Directions: Apart from the pictures, which must be omitted, restate the data exactly.

Given material:
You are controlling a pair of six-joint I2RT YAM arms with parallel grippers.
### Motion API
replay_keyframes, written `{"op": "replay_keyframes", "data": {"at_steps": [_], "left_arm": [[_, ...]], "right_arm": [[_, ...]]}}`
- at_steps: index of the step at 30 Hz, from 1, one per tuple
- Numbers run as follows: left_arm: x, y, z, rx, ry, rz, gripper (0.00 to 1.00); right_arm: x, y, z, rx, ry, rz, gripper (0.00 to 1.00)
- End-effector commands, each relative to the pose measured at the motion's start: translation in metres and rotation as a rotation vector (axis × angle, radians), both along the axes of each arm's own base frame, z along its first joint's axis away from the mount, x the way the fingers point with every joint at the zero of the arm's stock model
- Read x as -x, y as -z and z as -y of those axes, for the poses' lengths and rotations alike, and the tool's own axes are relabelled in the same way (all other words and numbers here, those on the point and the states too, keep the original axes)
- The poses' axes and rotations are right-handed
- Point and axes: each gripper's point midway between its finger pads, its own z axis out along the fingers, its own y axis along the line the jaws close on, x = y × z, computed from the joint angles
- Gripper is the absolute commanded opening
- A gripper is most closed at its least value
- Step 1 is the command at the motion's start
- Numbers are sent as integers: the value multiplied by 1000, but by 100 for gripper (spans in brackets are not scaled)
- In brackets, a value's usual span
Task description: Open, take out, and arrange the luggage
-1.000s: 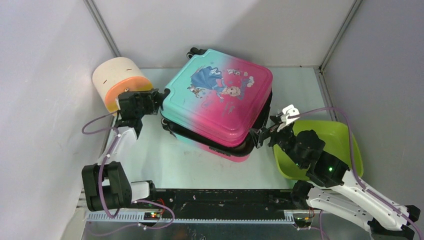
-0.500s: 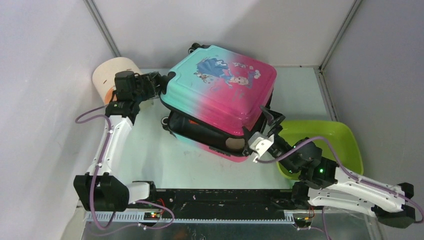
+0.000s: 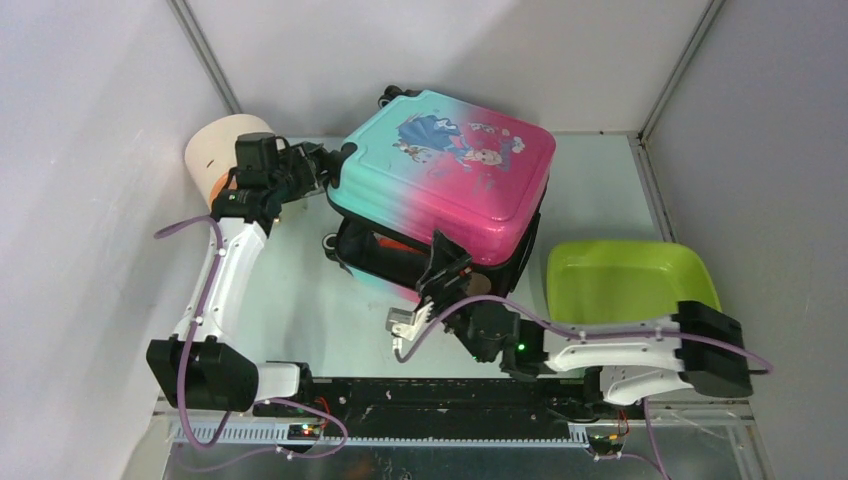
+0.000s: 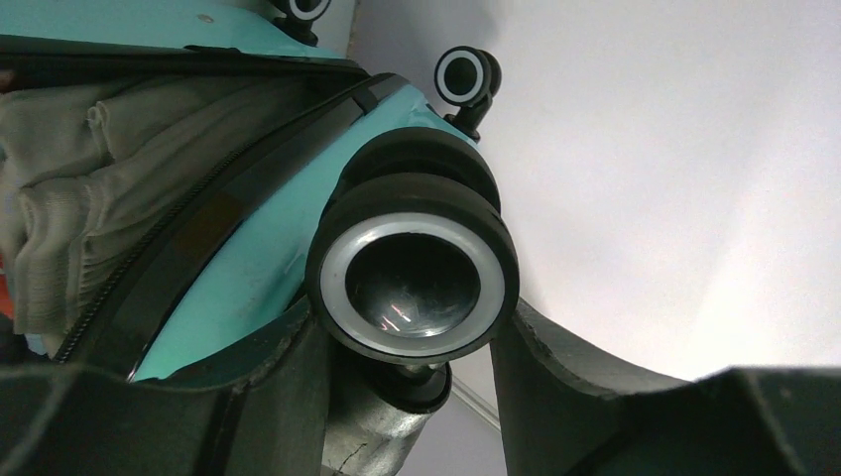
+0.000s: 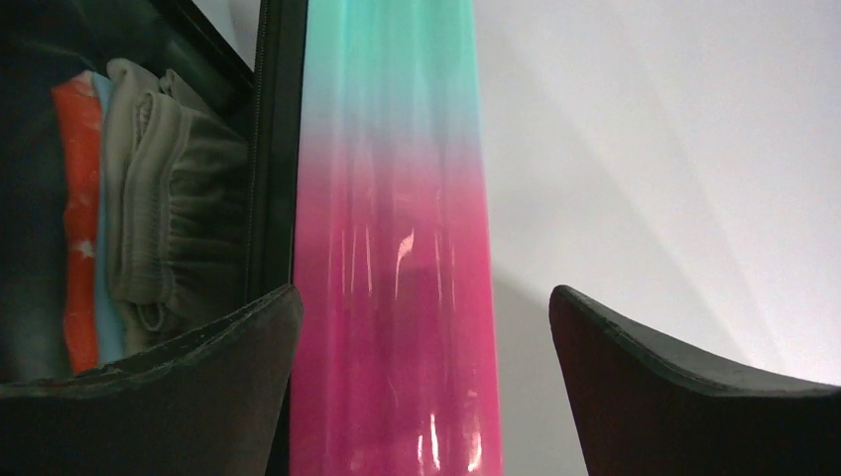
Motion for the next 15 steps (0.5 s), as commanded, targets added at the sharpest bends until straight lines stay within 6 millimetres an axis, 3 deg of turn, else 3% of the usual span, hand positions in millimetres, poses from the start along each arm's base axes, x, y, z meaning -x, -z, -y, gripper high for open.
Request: {"op": "replay_keyframes", "data": {"at_steps": [1, 5, 8, 10, 15], "left_arm": [[2, -48, 18, 58, 63, 122, 0], [2, -44, 20, 70, 71, 106, 0], [1, -47, 22, 80, 80, 106, 0], [1, -53, 22, 84, 77, 117, 0], [1, -64, 21, 101, 63, 130, 0]], "right_arm": [[-15, -35, 12, -78, 170, 177, 96], [-14, -29, 1, -51, 181, 209, 96], [-8, -8, -15, -4, 144, 189, 96], [-14, 6, -18, 29, 160, 188, 96], [-35, 12, -6, 14, 264, 230, 98]]}}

Exercise result:
You are controlling a pair of six-joint I2RT YAM arms with parallel grippers.
### Motion API
replay_keyframes, written `{"op": "replay_keyframes", "data": {"at_steps": [_], "left_arm": [[_, ...]], "right_arm": [[_, ...]]}}`
- at_steps: index of the step at 30 Hz, from 1, one per tuple
- Numbers run as follows: left_arm: x, y, z, rx, ry, rz, gripper (0.00 to 1.00); right_arm: x, y, z, rx, ry, rz, gripper (0.00 to 1.00)
- End-effector commands, each relative to the pose measured at the motion's start: translation in metres and rotation as a rotation vector (axis × angle, radians), both along the axes of each arm's own base frame, z along its first joint's axis away from the mount, x the way the fingers point with every joint at the zero of the arm's stock model
- Read x as -x, y as -z and z as -y of those axes, for the poses' lengths and rotations alike, and the tool's own axes are relabelled in the same way (all other words and numbers here, those on the point and the states too, keep the original axes)
- The poses' axes and rotations are right-handed
- Point and axes: each gripper's point midway between its finger pads, its own z axis out along the fingers, its own y axis along the line the jaws close on, x = y × z, computed from the joint angles
- Gripper is the absolute commanded opening
- A gripper is most closed at its least value
- Step 1 is the command at the motion's start
- Numbers are sent as integers: the value multiplied by 1000, but by 100 for gripper (spans in brackets are not scaled)
- In brackets, a value's usual span
Task description: Open, take out, and arrange the luggage
-1.000s: 
-0.500s: 
+0.000s: 
+0.000s: 
+0.000s: 
Motion for the next 15 steps (0.5 s), as commanded, targets added at the sharpest bends until straight lines stay within 6 millimetres an axis, 3 deg of turn, else 3% of the usual span, hand positions in millimetres, poses from the start along each arm's base axes, x, y, z meaning -x, -z, -y, gripper high for open.
Request: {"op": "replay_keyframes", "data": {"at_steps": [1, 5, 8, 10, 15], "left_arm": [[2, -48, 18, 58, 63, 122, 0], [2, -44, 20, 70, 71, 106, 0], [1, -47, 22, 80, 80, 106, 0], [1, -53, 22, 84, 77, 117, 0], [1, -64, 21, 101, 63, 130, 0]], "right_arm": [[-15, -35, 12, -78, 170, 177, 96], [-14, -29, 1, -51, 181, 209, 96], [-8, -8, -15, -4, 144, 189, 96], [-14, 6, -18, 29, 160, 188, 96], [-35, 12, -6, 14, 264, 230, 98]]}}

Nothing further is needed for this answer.